ASSIGNED TASK:
All of these records need to be duplicated exactly.

Data entries:
---

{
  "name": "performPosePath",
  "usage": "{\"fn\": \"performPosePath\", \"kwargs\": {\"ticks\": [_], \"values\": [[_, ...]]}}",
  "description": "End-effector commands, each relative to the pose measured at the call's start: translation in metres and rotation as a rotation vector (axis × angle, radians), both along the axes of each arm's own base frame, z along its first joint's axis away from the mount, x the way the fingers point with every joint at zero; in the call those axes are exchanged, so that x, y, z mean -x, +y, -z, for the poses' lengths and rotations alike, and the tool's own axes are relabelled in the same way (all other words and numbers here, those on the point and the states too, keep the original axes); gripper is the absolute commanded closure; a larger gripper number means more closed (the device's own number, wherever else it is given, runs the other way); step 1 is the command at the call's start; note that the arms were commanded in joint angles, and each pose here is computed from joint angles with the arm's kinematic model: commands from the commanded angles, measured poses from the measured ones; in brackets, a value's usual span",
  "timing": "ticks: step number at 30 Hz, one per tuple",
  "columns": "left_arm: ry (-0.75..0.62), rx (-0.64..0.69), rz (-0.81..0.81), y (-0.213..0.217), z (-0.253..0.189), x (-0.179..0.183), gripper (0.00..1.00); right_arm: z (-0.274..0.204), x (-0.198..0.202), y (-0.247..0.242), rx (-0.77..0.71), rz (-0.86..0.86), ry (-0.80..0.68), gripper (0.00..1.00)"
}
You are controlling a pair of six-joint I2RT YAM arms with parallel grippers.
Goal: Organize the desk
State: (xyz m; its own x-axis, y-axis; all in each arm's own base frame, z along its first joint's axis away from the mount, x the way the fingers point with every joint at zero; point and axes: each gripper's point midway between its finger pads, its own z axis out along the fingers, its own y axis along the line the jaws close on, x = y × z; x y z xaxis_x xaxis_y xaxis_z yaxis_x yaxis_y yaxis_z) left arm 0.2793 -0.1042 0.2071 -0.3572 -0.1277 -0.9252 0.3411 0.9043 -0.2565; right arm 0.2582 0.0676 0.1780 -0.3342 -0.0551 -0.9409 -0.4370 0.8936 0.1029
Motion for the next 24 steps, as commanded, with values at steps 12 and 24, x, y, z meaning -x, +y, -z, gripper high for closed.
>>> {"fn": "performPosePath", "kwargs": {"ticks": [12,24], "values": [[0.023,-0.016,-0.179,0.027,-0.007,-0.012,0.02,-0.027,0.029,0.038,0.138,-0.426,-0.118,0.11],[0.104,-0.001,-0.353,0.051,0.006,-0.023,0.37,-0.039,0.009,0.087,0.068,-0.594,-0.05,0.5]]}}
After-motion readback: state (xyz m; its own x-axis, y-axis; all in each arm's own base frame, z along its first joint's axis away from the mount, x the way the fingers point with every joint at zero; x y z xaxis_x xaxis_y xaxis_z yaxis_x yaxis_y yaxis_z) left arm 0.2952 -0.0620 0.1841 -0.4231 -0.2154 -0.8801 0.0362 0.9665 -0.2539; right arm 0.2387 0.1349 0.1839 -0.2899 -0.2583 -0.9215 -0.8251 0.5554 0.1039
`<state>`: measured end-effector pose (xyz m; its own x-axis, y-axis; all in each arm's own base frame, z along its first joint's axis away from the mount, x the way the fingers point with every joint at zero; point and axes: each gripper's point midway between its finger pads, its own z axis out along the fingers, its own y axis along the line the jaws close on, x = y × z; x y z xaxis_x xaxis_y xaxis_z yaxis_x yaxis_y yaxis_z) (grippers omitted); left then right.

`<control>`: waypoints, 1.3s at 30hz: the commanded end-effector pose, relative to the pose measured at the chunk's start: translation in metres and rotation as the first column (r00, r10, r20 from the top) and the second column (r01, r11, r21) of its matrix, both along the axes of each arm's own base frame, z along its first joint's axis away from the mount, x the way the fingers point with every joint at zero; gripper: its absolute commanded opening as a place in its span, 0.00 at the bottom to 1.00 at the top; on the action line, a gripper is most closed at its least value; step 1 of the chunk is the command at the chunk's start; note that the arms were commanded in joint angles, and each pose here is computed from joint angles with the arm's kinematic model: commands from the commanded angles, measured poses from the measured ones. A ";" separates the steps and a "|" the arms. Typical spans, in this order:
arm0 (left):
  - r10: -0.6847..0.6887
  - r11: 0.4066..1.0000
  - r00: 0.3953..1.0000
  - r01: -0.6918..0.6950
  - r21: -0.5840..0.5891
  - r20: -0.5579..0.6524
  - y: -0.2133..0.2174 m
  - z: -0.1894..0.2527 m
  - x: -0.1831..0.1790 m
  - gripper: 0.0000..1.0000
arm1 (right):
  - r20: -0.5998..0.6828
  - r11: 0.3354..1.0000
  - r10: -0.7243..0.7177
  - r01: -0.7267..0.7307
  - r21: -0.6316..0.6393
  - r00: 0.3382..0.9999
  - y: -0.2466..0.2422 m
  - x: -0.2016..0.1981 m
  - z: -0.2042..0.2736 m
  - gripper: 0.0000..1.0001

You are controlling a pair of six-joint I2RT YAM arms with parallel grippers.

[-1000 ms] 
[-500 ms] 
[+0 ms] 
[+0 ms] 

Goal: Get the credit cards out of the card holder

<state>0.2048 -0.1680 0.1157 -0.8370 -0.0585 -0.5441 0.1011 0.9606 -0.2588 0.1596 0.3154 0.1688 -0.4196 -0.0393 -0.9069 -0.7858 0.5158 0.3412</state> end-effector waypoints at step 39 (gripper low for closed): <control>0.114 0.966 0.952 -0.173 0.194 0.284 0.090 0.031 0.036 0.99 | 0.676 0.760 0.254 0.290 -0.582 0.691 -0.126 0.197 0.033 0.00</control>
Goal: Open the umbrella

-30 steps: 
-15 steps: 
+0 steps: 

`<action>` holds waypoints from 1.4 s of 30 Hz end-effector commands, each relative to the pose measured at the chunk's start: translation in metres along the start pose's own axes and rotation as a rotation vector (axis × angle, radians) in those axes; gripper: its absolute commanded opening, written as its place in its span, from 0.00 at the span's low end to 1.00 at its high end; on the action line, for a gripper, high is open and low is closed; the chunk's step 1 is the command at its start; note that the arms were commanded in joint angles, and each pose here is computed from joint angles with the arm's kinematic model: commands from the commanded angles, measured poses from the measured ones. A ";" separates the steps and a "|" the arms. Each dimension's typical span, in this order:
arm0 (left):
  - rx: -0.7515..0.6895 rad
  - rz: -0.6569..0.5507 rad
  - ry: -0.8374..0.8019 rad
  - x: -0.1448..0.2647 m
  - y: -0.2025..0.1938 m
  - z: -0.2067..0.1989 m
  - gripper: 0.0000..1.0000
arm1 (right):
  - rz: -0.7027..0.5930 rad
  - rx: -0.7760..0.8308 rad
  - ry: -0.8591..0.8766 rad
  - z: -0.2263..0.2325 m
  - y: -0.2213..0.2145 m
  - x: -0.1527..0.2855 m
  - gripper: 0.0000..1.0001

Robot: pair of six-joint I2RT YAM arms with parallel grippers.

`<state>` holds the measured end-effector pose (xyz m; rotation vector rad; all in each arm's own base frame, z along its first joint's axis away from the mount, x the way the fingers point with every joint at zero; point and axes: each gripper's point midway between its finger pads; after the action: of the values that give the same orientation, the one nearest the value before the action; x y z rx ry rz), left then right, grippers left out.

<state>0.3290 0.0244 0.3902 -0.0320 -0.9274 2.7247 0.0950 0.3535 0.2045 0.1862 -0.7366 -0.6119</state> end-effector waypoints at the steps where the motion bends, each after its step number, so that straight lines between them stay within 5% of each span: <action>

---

ANSWER TO THIS EXERCISE:
{
  "name": "performPosePath",
  "usage": "{\"fn\": \"performPosePath\", \"kwargs\": {\"ticks\": [_], \"values\": [[_, ...]]}}",
  "description": "End-effector commands, each relative to the pose measured at the call's start: translation in metres and rotation as a rotation vector (axis × angle, radians), both along the axes of each arm's own base frame, z along its first joint's axis away from the mount, x the way the fingers point with every joint at zero; in the call those axes are exchanged, so that x, y, z mean -x, +y, -z, for the poses' lengths and rotations alike, and the tool's own axes are relabelled in the same way (all other words and numbers here, those on the point and the states too, keep the original axes); gripper is the absolute commanded closure; a larger gripper number means more closed (the device's own number, wherever else it is given, runs the other way); step 1 is the command at the call's start; note that the arms were commanded in joint angles, and each pose here is computed from joint angles with the arm's kinematic model: commands from the commanded angles, measured poses from the measured ones; in brackets, a value's usual span",
  "timing": "ticks: step number at 30 Hz, one per tuple",
  "columns": "left_arm: ry (-0.75..0.62), rx (-0.64..0.69), rz (-0.81..0.81), y (-0.213..0.217), z (-0.253..0.189), x (-0.179..0.183), gripper (0.00..1.00); right_arm: z (-0.274..0.204), x (-0.198..0.202), y (-0.247..0.242), rx (-0.77..0.71), rz (-0.86..0.86), ry (-0.80..0.68), gripper (0.00..1.00)"
}
You are controlling a pair of six-joint I2RT YAM arms with parallel grippers.
Goal: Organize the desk
State: (xyz m; its own x-axis, y-axis; all in each arm's own base frame, z along its first joint's axis away from the mount, x the way the fingers point with every joint at zero; point and axes: each gripper's point midway between its finger pads, its own z axis out along the fingers, its own y axis along the line the jaws close on, x = y × z; x y z xaxis_x xaxis_y xaxis_z yaxis_x yaxis_y yaxis_z) left arm 0.2793 -0.1042 0.2071 -0.3572 -0.1277 -0.9252 0.3411 0.9043 -0.2565; right arm 0.2582 0.0676 0.1780 -0.3342 -0.0551 -0.9409 -0.4370 0.8936 0.1029
Motion for the next 24 steps, as commanded, with values at steps 12 and 24, x, y, z meaning -x, +y, -z, gripper high for closed.
>>> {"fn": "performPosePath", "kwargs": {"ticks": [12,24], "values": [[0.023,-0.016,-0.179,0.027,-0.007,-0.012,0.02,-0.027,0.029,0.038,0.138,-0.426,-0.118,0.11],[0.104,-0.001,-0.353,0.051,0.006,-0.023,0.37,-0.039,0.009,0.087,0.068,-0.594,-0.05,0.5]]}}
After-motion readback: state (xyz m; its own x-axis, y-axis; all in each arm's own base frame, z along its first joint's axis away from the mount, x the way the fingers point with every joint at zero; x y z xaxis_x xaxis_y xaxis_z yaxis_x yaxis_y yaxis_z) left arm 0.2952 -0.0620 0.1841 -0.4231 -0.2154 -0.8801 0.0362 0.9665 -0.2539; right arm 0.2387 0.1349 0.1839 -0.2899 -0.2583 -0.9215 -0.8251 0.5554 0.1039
`<state>`: measured end-effector pose (xyz m; its own x-axis, y-axis; all in each arm's own base frame, z along its first joint's axis away from the mount, x the way the fingers point with every joint at zero; point and axes: each gripper's point midway between its finger pads, its own z axis out along the fingers, its own y axis along the line the jaws close on, x = y × z; x y z xaxis_x xaxis_y xaxis_z yaxis_x yaxis_y yaxis_z) (grippers omitted); left then right.

`<control>`: waypoints, 1.3s at 30hz: the commanded end-effector pose, relative to the pose measured at the chunk's start: translation in metres and rotation as the first column (r00, r10, r20 from the top) and the second column (r01, r11, r21) of its matrix, both along the axes of each arm's own base frame, z along its first joint's axis away from the mount, x the way the fingers point with every joint at zero; gripper: its absolute commanded opening as a place in its span, 0.00 at the bottom to 1.00 at the top; on the action line, a gripper is most closed at its least value; step 1 of the chunk is the command at the chunk's start; note that the arms were commanded in joint angles, and each pose here is computed from joint angles with the arm's kinematic model: commands from the commanded angles, measured poses from the measured ones. A ";" separates the steps and a "|" the arms. Typical spans, in this order:
arm0 (left):
  - r10: -0.6847..0.6887
  - r11: 0.4066..1.0000
  - r00: 0.3953..1.0000
  - r01: -0.6918..0.6950
  - r21: -0.5840..0.5891
  - r20: -0.5579..0.6524
  - y: -0.2133..0.2174 m
  - z: -0.1894..0.2527 m
  - x: -0.1831..0.1790 m
  - gripper: 0.0000..1.0000
arm1 (right):
  - r20: -0.5998..0.6828
  - r11: 0.3354..1.0000
  - r10: -0.7243..0.7177
  - r01: -0.7267..0.7307
  - r21: -0.6316..0.6393
  - r00: 0.3382..0.9999
  - y: -0.2466..0.2422 m
  - x: -0.2016..0.1981 m
  - z: -0.2042..0.2736 m
  - gripper: 0.0000..1.0001

You are controlling a pair of six-joint I2RT YAM arms with parallel grippers.

[-1000 ms] 
[-500 ms] 
[+0 ms] 
[+0 ms] 

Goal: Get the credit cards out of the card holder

<state>0.2048 -0.1680 0.1157 -0.8370 -0.0585 -0.5441 0.1011 0.9606 -0.2588 0.1596 0.3154 0.1688 -0.4196 -0.0393 -0.9069 -0.7858 0.5158 0.3412</state> end-effector waypoints at step 39 (gripper low for closed): <control>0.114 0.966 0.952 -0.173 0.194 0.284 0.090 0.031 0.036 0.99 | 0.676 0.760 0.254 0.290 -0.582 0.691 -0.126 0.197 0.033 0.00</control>
Goal: Open the umbrella

-30 steps: 
-15 steps: 
+0 steps: 

`<action>` holds waypoints from 1.4 s of 30 Hz end-effector commands, each relative to the pose measured at the chunk's start: translation in metres along the start pose's own axes and rotation as a rotation vector (axis × angle, radians) in those axes; gripper: its absolute commanded opening, written as its place in its span, from 0.00 at the span's low end to 1.00 at its high end; on the action line, for a gripper, high is open and low is closed; the chunk's step 1 is the command at its start; note that the arms were commanded in joint angles, and each pose here is computed from joint angles with the arm's kinematic model: commands from the commanded angles, measured poses from the measured ones. A ";" separates the steps and a "|" the arms. Each dimension's typical span, in this order:
arm0 (left):
  - rx: -0.7515..0.6895 rad
  - rz: -0.6569..0.5507 rad
  - ry: -0.8374..0.8019 rad
  - x: -0.1448..0.2647 m
  - y: -0.2025..0.1938 m
  - z: -0.2067..0.1989 m
  - gripper: 0.0000..1.0000
arm1 (right):
  - rz: -0.7027..0.5930 rad
  - rx: -0.7760..0.8308 rad
  - ry: -0.8591..0.8766 rad
  - z: -0.2263..0.2325 m
  - y: -0.2213..0.2145 m
  - x: -0.1527..0.2855 m
  - gripper: 0.0000..1.0001

Robot: pair of six-joint I2RT YAM arms with parallel grippers.

`<state>` holds the measured end-effector pose (xyz m; rotation vector rad; all in each arm's own base frame, z along its first joint's axis away from the mount, x the way the fingers point with every joint at zero; point and axes: each gripper's point midway between its finger pads; after the action: of the values that give the same orientation, the one nearest the value before the action; x y z rx ry rz), left then right, grippers left out.

<state>0.3290 0.0244 0.3902 -0.0320 -0.9274 2.7247 0.0950 0.3535 0.2045 0.1862 -0.7366 -0.6119</state> end-effector waypoints at the steps where the motion bends, each after its step number, so that straight lines between them stay within 5% of each span: <action>

No more is needed to finish this exercise.